Considering the Foregoing Factors While Choosing a Bank vs. NBFC
Loan Terms: Compare loan terms offered by banks and NBFCs, including payback periods and prepayment flexibility. Choose the option that best supports your long-term financial objectives.
Customer Service: Compare the customer service of the lender. Quality customer service and support can be a huge difference maker in your experience of borrowing money.
Eligibility Criterion: Analyse the eligibility norms defined by both the banks and the NBFC. If your credit history or other income source is abnormal, an NBFC will tend to provide greater ease of getting sanction on a loan application.
Unique Sources of Income: These include income streams that are not very conventional, such as a regular salary from a job, but contribute to your financial stability and repayment capacity. NBFCs, with more flexible policies, are often more accommodating of such income sources based on their risk assessment. Examples include:
Freelancing or Gig Economy Income: Earnings from freelancing, consulting, or gig economy work, where payment is received for individual tasks or projects rather than a fixed salary.
Rental Income: Revenue from properties you own and lease to tenants, including residential, commercial, or vacation rentals.
Investment Income: Profits from investments like dividends from stocks, interest from bonds, or capital gains from selling assets like real estate or stocks.
Royalties: Payments for the use of intellectual property, such as patents, copyrights, or trademarks.
Side Business Income: Earnings from a small business or side project operated alongside a regular job.
Pension: Regular payments received upon retirement from an employer or government-sponsored pension plans.
These income sources can vary in stability and predictability. When applying for loans, especially from NBFCs, having a mix of these unique income sources can demonstrate your ability to repay the loan even without a traditional job with a fixed salary.
However, acceptance of these income sources may vary from lender to lender. Some may view them favorably, while others may have more stringent criteria or policies. It is always wise to check with the lender for their acceptance of unique income sources before applying for a loan.

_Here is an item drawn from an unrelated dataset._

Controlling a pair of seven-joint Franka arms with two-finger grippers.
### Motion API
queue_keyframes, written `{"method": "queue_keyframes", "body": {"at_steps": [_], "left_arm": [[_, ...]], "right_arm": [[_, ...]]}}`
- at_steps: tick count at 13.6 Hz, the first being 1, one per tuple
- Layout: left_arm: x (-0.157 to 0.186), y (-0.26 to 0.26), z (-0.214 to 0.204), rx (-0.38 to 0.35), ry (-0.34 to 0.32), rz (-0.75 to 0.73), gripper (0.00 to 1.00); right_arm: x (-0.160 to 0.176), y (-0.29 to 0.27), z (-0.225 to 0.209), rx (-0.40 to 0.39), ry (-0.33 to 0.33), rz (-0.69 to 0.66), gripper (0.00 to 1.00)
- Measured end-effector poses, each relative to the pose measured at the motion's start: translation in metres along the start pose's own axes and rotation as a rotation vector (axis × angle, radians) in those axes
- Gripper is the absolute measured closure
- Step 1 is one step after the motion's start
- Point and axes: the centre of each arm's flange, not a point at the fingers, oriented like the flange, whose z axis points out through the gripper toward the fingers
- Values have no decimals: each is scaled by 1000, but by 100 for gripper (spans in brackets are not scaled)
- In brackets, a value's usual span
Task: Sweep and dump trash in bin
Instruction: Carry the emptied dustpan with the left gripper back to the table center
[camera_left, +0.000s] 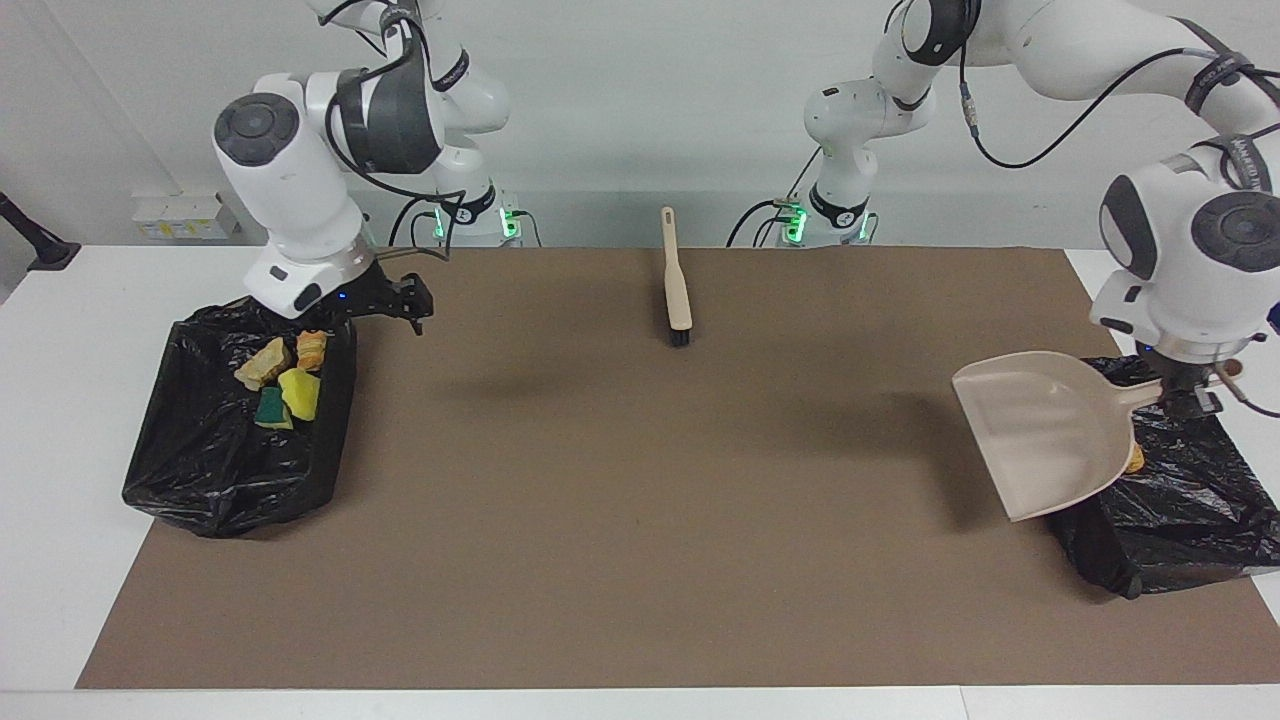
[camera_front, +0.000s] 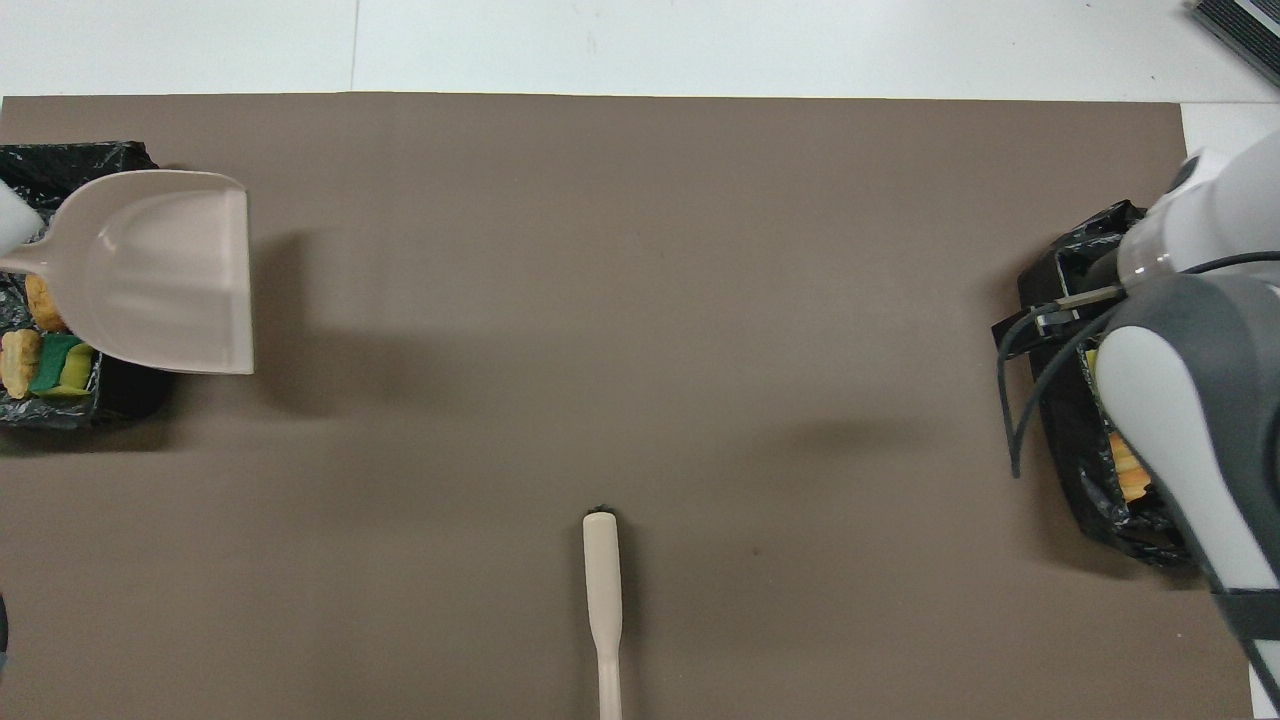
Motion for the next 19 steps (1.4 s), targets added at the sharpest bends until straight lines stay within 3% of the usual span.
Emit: {"method": "queue_keyframes", "body": {"at_steps": [2, 4, 12, 15, 19], "left_arm": [[60, 15, 4, -40, 40, -132, 69], [120, 36, 2, -71, 56, -272, 69], [320, 127, -72, -190, 211, -922, 69], [372, 152, -89, -283, 306, -1163, 69], [421, 179, -85, -343, 343, -1255, 69]], "right_arm": [[-14, 32, -28, -6, 43, 58, 0], [-31, 47, -51, -6, 38, 94, 0], [-85, 43, -121, 42, 24, 280, 0], [-95, 34, -136, 55, 51, 307, 0], [-78, 21, -119, 50, 15, 307, 0]]}}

The Role of Non-Banking Financial Companies (NBFCs) in India’s Financial Landscape
Non-Banking Financial Companies (NBFCs) are the ones that help in financial inclusion in India. They provide credit access to both the essential and niche segments of the Indian economy, which include infrastructure projects and underserved societal segments. Through resource allocation and offering loans at reasonable rates, NBFCs significantly enhance the reach of the Indian financial sector.

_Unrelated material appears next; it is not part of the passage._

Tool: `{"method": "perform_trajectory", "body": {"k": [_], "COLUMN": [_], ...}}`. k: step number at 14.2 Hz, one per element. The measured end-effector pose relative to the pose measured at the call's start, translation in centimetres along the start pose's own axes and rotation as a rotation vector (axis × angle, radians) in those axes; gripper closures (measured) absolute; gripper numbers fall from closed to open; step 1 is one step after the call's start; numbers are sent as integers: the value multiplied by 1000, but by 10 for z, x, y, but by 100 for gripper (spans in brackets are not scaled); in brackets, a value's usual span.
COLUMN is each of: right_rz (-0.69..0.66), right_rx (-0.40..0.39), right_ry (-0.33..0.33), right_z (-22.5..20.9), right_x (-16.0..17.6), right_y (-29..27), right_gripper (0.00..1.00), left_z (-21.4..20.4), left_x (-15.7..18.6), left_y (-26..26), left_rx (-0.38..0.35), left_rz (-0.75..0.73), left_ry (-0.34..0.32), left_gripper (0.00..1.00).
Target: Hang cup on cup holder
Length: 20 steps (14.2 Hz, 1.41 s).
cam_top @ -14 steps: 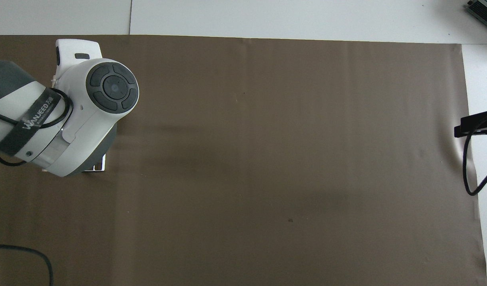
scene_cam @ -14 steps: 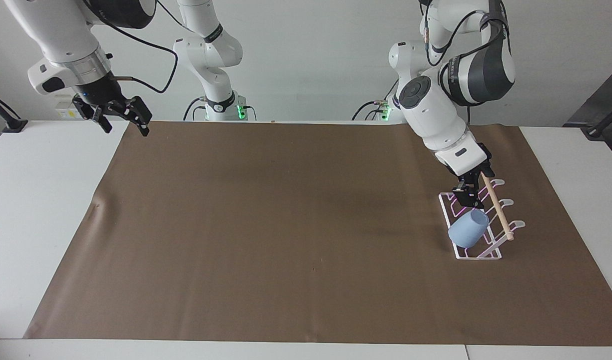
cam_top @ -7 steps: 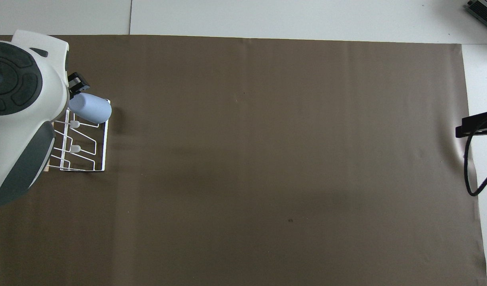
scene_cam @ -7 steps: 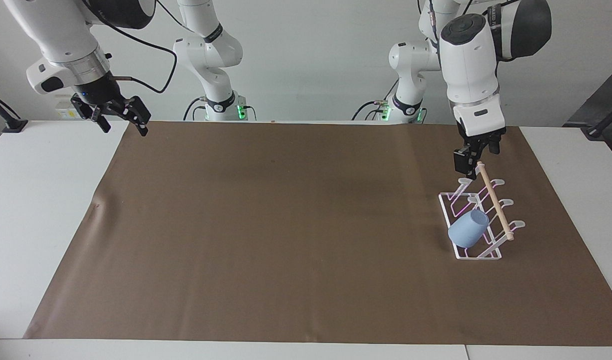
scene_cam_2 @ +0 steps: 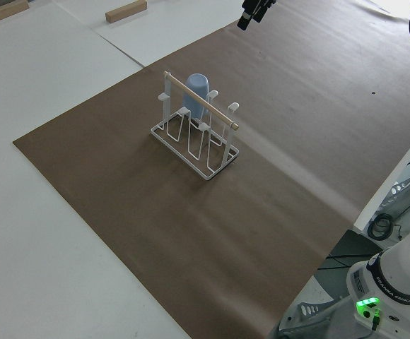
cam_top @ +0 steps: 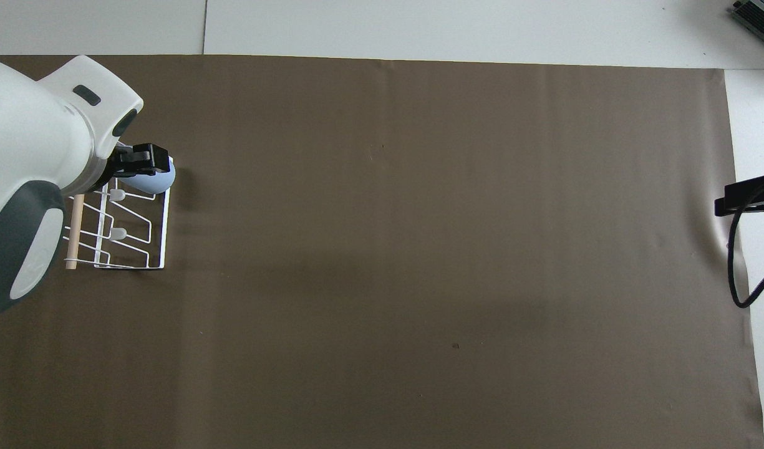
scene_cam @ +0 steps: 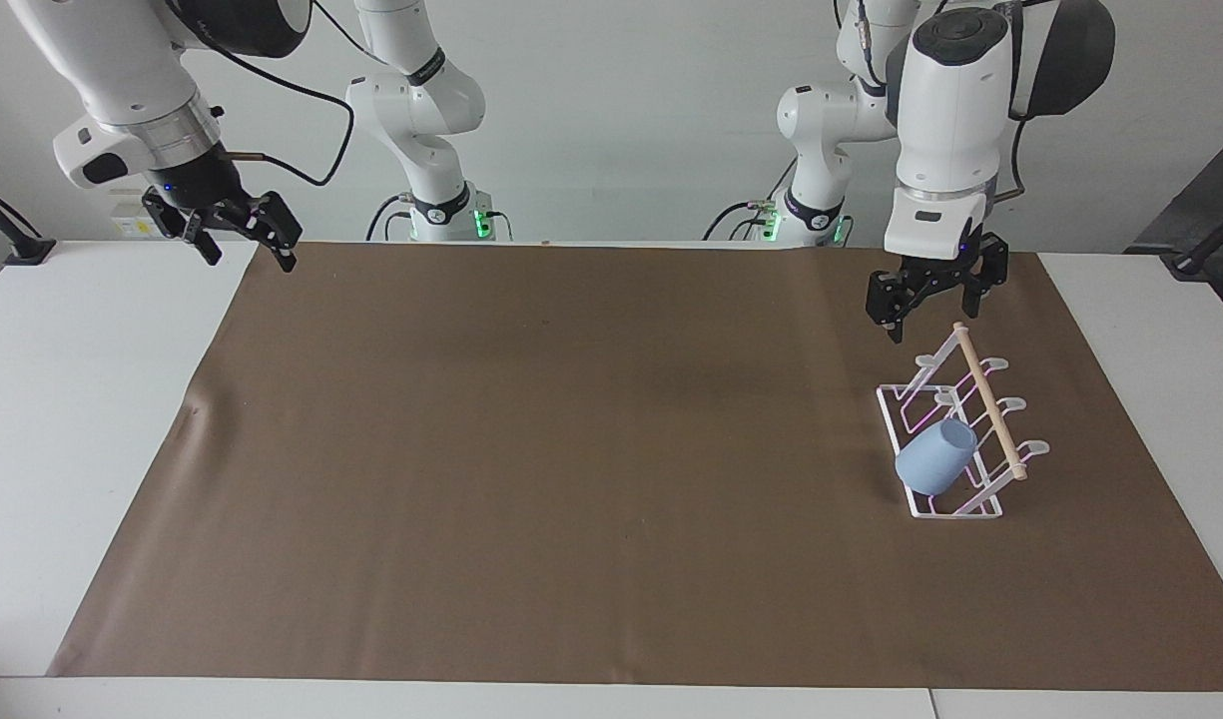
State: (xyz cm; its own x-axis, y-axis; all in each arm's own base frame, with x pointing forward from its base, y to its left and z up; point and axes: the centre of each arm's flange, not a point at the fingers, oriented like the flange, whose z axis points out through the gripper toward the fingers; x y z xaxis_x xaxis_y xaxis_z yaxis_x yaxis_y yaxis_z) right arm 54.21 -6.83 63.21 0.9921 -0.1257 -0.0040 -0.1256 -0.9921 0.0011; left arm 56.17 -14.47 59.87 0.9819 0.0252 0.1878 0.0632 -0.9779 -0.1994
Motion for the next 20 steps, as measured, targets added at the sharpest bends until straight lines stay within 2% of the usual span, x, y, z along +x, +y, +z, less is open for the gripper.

In contrast, compared to conventional banks, NBFCs fill the gaps for various customer types as they function in relatively flexible lending protocols. Decisions are fast, documents needed are fewer, and services are delivered on time. Hence, a significant section of customers favors such banks. Also, initiatives from the government in the form of ‘Make in India’ have boosted growth in the manufacturing sector. Subsequently, demand for credit by heavy industries increased. This also involves the MSME sector, with high credit needs, that is increasingly approaching NBFCs for funding solutions.
Conclusion
The choice between a home loan from a bank or an NBFC depends upon the individual’s circumstances and preference. Both banks and NBFCs have unique advantages and considerations. Banks are known for stability and regulatory oversight, while NBFCs are recognized for their innovation and flexibility, offering benefits like fast approvals, minimal documentation, competitive interest rates, and a strong presence in semi-urban and rural areas.

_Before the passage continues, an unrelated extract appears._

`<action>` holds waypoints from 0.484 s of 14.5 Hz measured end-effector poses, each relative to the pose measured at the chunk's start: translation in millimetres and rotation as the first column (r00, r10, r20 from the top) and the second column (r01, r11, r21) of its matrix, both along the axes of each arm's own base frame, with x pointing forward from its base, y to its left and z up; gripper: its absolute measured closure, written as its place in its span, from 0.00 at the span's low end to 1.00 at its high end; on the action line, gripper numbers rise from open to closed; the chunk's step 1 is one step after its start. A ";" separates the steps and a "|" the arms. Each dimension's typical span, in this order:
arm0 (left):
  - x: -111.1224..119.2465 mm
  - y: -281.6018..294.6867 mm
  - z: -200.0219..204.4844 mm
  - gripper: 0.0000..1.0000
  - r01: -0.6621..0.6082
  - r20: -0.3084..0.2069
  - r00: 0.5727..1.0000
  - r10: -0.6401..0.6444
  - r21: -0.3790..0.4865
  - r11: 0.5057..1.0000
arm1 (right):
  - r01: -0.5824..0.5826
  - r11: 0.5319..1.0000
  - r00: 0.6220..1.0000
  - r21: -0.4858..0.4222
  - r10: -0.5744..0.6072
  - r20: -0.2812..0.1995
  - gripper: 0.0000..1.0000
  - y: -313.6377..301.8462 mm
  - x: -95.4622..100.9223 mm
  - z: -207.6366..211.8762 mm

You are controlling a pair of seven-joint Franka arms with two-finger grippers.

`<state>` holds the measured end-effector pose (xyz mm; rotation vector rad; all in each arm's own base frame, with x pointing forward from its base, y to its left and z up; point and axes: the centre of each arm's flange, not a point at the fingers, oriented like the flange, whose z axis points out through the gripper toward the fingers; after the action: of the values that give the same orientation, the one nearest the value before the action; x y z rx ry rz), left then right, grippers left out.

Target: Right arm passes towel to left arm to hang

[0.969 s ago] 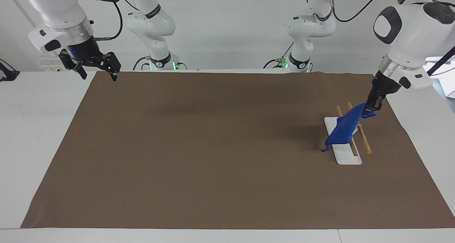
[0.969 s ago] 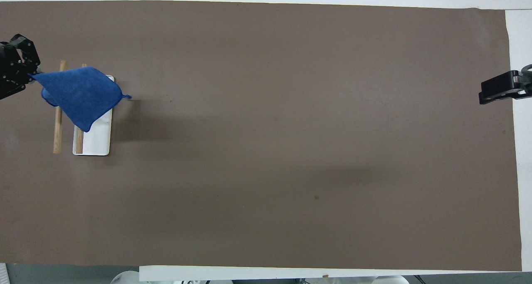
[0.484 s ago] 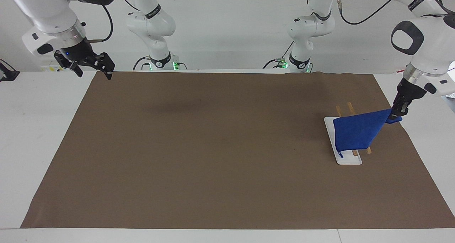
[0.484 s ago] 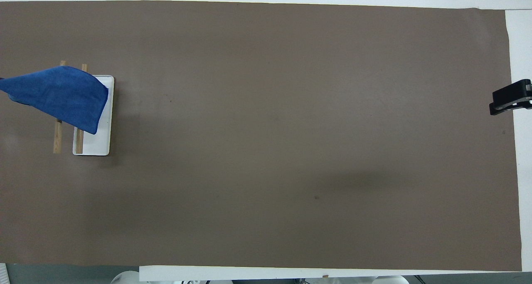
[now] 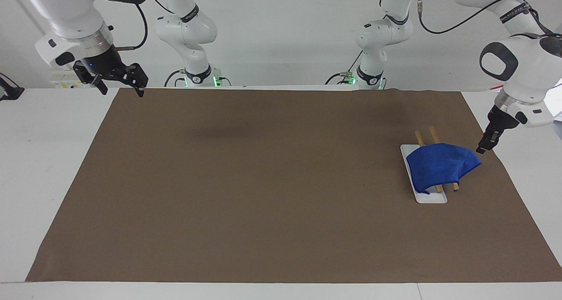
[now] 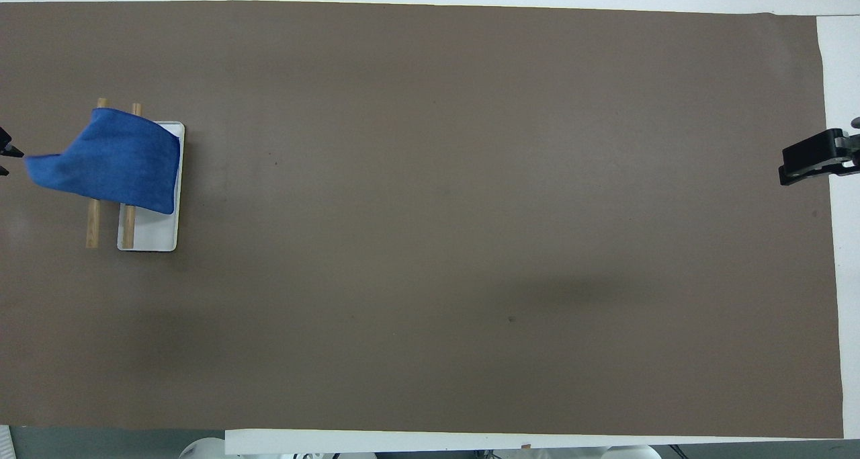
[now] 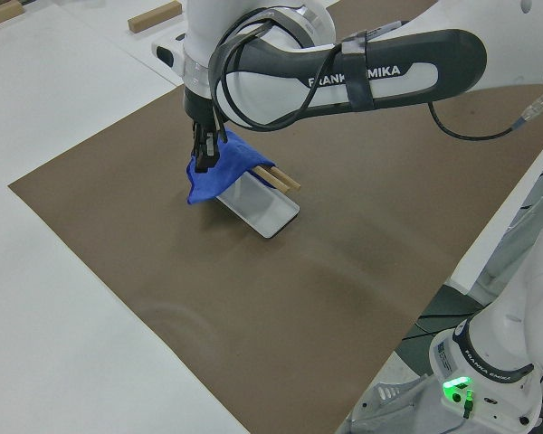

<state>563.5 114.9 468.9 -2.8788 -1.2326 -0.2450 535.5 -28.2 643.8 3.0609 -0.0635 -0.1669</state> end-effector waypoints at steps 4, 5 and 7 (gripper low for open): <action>-2.9 6.4 8.2 0.07 -0.009 -0.016 1.000 0.009 -0.002 1.000 | 0.007 1.000 1.000 0.000 -0.007 0.003 0.00 -4.1 0.1 0.3; -3.8 6.4 22.1 0.00 -0.011 -0.035 0.999 0.011 -0.005 1.000 | 0.010 1.000 1.000 0.000 -0.010 0.003 0.00 -5.4 0.0 0.3; -7.8 3.9 67.5 0.00 0.001 -0.071 0.997 -0.002 -0.009 1.000 | 0.014 1.000 1.000 0.000 -0.014 0.003 0.00 -7.7 -0.1 0.3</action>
<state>555.8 118.9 536.5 -2.8687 -1.2230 -0.1367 535.3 -35.9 644.1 3.0613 -0.0854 -0.1634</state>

You must make the choice that will be suitable depending on your financial status, long-term goals, and comfort level with the lending institution. After a lot of consideration, study, and comparing of terms, interest rates and customer experiences between banks and NBFCs, one has to take the final call, which will be in line with your larger aspirations for the future and provide a strong and comfortable foundation for your journey as a homeowner.